Task to carry out:
All that is wanted is the span of lines from the one with "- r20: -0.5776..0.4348" to the last line of the data, copied exactly.

BEGIN

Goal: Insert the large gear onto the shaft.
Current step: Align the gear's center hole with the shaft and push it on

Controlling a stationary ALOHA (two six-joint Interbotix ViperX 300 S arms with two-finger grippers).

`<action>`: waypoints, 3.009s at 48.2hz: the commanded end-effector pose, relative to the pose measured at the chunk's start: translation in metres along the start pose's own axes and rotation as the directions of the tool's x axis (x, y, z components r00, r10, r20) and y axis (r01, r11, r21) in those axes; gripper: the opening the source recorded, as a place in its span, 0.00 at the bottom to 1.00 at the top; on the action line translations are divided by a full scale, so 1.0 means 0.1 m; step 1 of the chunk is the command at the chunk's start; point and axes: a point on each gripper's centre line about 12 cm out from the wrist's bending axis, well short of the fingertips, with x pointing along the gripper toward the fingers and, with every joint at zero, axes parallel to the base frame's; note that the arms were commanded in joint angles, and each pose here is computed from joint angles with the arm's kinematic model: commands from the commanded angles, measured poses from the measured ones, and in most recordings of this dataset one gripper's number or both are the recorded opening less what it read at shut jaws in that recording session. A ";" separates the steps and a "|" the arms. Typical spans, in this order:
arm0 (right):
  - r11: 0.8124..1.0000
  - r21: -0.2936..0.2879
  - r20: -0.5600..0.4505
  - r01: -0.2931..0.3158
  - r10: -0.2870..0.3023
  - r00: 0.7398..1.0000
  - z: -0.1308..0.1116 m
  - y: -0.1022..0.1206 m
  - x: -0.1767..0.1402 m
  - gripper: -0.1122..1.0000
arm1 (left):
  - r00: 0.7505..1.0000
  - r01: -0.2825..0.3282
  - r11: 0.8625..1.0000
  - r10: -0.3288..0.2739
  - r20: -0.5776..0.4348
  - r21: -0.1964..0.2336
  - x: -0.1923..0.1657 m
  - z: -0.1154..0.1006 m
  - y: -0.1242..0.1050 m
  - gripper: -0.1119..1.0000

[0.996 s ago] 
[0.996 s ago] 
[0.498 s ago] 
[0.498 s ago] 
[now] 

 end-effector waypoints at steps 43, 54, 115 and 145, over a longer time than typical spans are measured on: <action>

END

Answer space:
  - r20: -0.5776..0.4348
  - r21: -0.1964..0.2336
  - x: -0.1923..0.1657 m
  - z: -0.1154..0.1006 m
  - y: -0.1242..0.1050 m
  - gripper: -0.1119..1.0000

[0.996 s ago] 
[0.996 s ago] 
[0.498 s ago] 
[0.498 s ago] 
[now] 

 end-effector waypoints at steps 43, 54, 115 and 145, over a longer time than typical spans are measured on: <action>

A complete answer has now been given to the exercise.